### WHAT IS BEING ASKED
For the records below, tally the lines that include the word "more" and give only the tally.

(RECORDS SHOWN Opens)

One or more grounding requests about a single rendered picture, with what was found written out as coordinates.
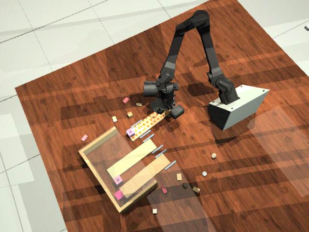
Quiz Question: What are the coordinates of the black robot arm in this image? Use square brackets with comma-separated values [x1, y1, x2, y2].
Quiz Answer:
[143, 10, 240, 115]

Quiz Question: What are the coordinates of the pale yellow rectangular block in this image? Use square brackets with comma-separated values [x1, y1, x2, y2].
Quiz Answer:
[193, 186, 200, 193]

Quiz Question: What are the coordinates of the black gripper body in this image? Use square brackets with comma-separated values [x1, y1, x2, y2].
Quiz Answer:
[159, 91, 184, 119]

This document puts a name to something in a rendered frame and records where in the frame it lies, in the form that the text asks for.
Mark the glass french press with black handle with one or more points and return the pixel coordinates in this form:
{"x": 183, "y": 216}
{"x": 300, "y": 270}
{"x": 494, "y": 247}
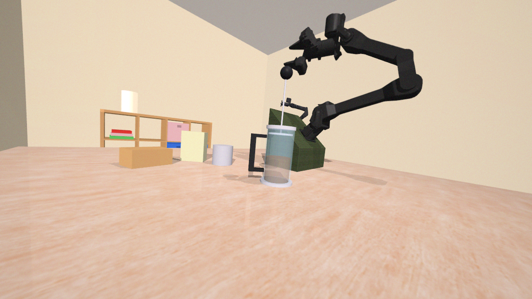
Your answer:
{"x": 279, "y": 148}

(RECORDS SHOWN Closes)

### WRITTEN REPLY
2